DIRECTIONS FOR THIS TASK: Sort through the listing below and keep each line with the word "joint". Copy those.

GIVEN DATA:
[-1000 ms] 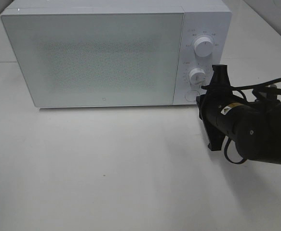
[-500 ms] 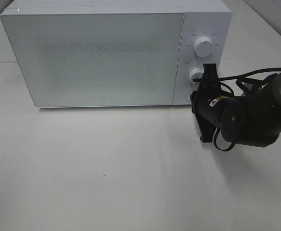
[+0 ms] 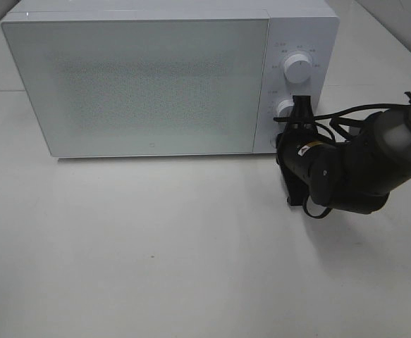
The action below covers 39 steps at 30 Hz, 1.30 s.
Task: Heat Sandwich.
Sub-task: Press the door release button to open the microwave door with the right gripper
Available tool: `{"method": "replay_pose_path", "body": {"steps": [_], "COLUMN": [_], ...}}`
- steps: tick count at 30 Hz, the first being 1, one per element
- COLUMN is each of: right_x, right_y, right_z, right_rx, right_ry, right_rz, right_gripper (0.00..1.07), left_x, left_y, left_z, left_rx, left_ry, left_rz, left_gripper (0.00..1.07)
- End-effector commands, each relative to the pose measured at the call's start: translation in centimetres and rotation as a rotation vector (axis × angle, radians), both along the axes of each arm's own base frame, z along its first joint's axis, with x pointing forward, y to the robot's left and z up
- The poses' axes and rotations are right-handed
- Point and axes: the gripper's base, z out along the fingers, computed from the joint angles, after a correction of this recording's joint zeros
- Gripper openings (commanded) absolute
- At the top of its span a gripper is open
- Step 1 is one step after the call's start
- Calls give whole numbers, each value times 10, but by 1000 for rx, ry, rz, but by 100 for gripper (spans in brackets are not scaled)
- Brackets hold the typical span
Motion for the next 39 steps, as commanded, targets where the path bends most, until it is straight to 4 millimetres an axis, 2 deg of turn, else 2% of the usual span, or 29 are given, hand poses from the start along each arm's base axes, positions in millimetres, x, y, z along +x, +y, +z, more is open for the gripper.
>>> {"method": "replay_pose_path", "body": {"steps": [1,10,19,24,29,32,39], "right_x": [4,5,13,21,34,44,46], "right_y": [-2,-3,2,-2,4,7,8], "right_z": [4,5,12,17,14,20,22], "right_rx": [-14,-10,9,-2,-14,-37,-43], "right_ry": [-40,-48,-85,-165,-246,-365,-381], "right_rz": [-14,-30,-29,-53,-43,-44,-39], "right_gripper": [0,0,0,0,0,0,0], "left_x": [-3,-3,-3,-3,-3,-3,-3], "left_y": [0,0,0,0,0,0,0], "left_z": [-1,-1,-1,-1,-1,-1,-1], "left_rx": [2,2,2,2,2,2,2], "left_ry": [-35,-35,-35,-34,-34,-34,-34], "left_rz": [3,3,3,3,3,3,3], "left_gripper": [98,98,98,98,98,98,98]}}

WRITTEN ANSWER:
- End-effector commands, each relative to the pose measured at the call's start: translation in centimetres and rotation as a rotation vector (axis × angle, radians), both along the axes of each arm's own base frame, z along its first joint's axis, with x pointing forward, y to the robot's left and z up
- Point and axes: the gripper's base, z out along the fingers, computed from the joint angles, after a correction of this recording's joint zeros

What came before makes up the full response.